Records from a dataset
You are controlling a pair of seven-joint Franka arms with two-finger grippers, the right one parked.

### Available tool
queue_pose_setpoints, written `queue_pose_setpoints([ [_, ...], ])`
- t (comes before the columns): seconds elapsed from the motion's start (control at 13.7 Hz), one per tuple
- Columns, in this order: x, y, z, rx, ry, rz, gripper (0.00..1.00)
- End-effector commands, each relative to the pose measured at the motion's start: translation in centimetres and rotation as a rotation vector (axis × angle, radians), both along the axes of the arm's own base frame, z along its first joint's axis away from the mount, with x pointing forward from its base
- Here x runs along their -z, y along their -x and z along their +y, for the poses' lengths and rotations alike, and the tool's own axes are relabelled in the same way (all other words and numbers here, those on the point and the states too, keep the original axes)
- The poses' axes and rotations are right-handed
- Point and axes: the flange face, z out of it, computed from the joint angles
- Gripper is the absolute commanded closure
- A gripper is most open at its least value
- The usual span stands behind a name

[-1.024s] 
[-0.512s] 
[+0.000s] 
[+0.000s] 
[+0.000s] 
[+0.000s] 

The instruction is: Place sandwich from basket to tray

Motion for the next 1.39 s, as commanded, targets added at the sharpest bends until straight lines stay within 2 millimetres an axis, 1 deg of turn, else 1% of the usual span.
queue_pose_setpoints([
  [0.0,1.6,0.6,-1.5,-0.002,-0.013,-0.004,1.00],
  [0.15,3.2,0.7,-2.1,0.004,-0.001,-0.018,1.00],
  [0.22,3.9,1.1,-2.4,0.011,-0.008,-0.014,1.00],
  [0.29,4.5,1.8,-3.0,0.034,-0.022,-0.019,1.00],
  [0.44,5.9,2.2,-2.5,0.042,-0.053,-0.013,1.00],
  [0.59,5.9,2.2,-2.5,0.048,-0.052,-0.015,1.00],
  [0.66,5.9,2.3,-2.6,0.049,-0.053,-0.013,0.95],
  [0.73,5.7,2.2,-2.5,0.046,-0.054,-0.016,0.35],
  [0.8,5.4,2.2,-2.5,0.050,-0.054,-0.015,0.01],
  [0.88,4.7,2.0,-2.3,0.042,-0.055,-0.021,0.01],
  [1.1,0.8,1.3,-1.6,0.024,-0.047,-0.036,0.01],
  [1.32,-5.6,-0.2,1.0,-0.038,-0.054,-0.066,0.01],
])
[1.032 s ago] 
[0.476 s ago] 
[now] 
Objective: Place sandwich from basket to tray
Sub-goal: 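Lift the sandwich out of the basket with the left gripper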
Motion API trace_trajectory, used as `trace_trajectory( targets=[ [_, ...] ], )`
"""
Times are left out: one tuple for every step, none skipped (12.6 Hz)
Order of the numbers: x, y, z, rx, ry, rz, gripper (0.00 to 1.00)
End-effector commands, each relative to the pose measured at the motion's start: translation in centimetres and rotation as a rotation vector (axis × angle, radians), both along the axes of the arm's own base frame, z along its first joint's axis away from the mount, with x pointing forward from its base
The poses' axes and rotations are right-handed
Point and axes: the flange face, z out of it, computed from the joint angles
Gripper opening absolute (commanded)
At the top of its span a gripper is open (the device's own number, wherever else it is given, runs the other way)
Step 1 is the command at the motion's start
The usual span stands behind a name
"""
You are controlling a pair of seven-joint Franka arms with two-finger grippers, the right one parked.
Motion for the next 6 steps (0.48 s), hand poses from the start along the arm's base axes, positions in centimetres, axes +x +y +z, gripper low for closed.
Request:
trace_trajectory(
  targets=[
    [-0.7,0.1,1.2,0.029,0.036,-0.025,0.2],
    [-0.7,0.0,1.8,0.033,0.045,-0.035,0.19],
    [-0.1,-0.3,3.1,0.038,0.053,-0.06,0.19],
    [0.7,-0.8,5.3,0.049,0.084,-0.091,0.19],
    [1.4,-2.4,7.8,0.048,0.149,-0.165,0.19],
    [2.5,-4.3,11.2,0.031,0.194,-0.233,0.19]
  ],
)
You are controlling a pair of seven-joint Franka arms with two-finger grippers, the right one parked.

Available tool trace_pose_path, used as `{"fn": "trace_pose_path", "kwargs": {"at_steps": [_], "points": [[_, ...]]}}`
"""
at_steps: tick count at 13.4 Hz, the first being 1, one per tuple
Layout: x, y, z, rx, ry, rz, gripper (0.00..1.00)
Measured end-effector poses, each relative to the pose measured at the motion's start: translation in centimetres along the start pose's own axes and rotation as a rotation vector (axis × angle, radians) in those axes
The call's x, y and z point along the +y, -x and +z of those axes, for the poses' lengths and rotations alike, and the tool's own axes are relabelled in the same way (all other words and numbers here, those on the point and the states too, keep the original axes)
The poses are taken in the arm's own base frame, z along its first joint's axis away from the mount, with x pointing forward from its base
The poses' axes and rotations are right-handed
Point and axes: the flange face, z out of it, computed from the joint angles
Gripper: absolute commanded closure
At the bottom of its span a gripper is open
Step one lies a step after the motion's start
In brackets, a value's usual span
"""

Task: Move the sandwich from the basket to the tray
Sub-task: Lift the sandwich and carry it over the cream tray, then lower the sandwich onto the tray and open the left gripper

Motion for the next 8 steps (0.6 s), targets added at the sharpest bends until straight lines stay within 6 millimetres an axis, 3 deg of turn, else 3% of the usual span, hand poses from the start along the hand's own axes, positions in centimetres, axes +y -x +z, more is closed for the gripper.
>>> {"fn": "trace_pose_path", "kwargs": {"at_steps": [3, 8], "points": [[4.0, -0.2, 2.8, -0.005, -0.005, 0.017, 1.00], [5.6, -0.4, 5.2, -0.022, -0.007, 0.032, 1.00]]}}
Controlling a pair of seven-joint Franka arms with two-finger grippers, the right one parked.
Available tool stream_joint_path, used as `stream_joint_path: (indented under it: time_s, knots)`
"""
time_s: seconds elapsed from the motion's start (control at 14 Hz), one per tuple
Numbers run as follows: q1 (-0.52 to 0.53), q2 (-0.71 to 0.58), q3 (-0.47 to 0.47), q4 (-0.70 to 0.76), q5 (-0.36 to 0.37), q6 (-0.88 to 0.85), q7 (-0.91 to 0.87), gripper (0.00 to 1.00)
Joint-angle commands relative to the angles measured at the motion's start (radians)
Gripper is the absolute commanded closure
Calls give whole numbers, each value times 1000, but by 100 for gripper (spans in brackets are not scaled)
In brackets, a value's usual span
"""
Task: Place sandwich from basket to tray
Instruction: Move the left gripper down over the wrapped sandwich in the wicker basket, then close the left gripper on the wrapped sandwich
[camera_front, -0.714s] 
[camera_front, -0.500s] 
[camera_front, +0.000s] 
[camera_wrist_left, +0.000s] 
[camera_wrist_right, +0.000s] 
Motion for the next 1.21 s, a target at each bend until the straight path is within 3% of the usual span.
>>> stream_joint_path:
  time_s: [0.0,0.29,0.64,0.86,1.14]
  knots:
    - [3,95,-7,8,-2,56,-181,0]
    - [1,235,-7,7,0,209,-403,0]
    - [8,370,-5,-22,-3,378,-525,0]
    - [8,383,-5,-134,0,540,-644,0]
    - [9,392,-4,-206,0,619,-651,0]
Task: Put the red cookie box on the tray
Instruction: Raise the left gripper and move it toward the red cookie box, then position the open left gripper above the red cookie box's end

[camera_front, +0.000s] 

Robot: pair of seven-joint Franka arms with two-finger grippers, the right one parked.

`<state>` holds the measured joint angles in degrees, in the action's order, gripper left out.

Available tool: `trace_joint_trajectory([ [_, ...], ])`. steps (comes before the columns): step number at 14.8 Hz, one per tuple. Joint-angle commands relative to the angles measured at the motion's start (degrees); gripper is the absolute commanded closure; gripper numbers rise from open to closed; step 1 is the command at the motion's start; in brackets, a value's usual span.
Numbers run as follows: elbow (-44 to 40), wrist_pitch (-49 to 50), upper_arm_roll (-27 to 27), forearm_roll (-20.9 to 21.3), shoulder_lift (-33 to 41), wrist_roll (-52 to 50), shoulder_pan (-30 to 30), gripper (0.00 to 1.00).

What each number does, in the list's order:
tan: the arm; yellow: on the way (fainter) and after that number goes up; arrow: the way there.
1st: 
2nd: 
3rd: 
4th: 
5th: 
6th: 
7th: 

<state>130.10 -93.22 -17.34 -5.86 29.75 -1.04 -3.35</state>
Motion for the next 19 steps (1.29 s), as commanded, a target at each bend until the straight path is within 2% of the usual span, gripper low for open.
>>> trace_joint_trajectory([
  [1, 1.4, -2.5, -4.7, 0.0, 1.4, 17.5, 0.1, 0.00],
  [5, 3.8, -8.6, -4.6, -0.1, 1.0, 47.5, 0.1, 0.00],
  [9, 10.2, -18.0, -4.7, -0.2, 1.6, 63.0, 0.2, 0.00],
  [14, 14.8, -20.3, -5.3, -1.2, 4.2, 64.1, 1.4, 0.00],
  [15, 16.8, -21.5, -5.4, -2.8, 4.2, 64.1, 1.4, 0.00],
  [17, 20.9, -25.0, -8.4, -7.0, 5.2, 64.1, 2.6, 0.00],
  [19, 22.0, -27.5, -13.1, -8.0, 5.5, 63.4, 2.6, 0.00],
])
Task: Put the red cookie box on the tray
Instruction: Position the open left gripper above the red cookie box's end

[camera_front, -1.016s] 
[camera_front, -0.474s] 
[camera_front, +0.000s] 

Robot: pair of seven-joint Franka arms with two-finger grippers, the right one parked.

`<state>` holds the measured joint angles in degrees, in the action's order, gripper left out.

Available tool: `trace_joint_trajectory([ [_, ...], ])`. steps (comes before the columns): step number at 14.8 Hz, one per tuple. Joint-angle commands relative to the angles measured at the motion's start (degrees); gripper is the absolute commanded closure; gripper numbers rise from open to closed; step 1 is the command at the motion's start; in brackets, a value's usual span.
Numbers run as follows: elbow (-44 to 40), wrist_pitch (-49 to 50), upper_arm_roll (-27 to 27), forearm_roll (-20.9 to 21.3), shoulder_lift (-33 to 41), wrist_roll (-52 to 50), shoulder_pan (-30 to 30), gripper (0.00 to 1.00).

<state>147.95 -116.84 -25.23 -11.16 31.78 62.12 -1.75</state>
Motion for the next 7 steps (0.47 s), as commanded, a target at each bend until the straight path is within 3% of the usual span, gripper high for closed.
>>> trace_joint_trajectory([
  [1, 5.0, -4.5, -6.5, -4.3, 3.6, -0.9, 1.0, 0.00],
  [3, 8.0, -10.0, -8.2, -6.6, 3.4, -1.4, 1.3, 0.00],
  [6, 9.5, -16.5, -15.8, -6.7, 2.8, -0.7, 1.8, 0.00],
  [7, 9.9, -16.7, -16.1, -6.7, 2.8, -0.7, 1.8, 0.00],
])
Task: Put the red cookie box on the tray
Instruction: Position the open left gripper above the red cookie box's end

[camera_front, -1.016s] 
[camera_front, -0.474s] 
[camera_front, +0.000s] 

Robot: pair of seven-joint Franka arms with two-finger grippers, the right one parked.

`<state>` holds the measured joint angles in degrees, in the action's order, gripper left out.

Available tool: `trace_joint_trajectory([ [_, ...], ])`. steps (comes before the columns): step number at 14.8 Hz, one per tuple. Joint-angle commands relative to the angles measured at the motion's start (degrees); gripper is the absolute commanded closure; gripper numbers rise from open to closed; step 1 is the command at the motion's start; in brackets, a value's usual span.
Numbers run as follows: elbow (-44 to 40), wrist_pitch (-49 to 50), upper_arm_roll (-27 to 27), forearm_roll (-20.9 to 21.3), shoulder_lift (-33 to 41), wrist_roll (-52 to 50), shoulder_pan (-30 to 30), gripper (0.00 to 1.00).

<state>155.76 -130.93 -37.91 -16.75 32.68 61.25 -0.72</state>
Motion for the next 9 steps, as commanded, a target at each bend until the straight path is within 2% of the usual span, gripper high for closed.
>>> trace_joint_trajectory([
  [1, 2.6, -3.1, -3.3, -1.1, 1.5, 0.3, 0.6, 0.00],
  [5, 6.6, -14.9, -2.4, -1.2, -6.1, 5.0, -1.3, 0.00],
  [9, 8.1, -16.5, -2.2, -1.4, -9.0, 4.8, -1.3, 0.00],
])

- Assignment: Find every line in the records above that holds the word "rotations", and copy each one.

- Final answer:
- Here x runs along their -z, y along their -x and z along their +y, for the poses' lengths and rotations alike, and the tool's own axes are relabelled in the same way (all other words and numbers here, those on the point and the states too, keep the original axes)
- The poses' axes and rotations are right-handed
The poses' axes and rotations are right-handed
The call's x, y and z point along the +y, -x and +z of those axes, for the poses' lengths and rotations alike, and the tool's own axes are relabelled in the same way (all other words and numbers here, those on the point and the states too, keep the original axes)
The poses' axes and rotations are right-handed

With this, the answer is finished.